Germany Spied on Kerry, Hillary: Report
In a new report by German magazine Der Spiegel, which released Saturday, it was revealed that the German Foreign Intelligence Service (BND) tapped phone calls made by US Secretary of State John Kerry and his predecessor Hillary Clinton, and for years monitored its NATO partner Turkey.
According to the magazine, the German foreign intelligence agency tapped a satellite phone conversation that Kerry made in 2013 and also recorded a conversation between Clinton and former UN secretary-general Kofi Annan a year ago, The Guardian reports.
Relations between Germany and the US have been tense ever since revelations of U.S. espionage, including surveillance of German Chancellor Angela Merkel's mobile phone and evidence that the ordinary Germans' phone and internet communications were being monitored by the U.S. National Security Agency, came into light.
The magazine further stated that the conversations "collected by accident within the context of other operations" and BND did not purposely target them, The Jerusalem Post reports.

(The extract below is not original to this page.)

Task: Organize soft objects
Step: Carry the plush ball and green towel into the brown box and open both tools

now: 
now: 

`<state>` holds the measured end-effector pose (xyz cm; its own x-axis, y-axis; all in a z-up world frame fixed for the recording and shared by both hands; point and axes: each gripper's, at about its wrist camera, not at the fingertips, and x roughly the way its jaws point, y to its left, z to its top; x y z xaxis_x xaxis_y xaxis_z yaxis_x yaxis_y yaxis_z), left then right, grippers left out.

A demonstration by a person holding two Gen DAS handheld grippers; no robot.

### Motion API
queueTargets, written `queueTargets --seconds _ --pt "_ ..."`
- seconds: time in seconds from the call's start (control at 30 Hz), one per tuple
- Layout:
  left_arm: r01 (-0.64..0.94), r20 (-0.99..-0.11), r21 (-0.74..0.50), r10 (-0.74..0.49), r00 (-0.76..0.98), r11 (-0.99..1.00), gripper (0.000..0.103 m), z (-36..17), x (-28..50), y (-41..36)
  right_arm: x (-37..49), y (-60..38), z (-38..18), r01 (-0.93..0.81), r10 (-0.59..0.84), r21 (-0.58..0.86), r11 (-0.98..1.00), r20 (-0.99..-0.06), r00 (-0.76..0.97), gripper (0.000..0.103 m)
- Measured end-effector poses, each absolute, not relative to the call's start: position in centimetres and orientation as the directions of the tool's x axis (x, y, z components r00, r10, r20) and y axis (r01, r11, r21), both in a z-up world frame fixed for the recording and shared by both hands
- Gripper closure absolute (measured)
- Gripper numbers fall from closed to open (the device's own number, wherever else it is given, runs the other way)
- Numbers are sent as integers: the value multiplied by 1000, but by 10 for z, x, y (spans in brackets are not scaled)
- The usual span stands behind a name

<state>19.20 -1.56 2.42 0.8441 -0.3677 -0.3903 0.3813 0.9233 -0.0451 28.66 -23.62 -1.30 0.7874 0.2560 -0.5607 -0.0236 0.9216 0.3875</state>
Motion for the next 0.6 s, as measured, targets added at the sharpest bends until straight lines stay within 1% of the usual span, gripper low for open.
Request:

The Sueddeutsche Zeitung newspaper and broadcasters NDR and WDR Friday reported that Clinton's conversations were tapped and this information was conveyed to the United States by a BND employee who was allegedly spying for the country. Germany arrested the BND employee in July after he reportedly confessed to selling as many as 218 documents to a U.S. handler - post which it was discovered that a German Defence Ministry policy adviser was passing on the information to the U.S. Following that the top U.S. Central Intelligence Agency agent was asked to leave the country.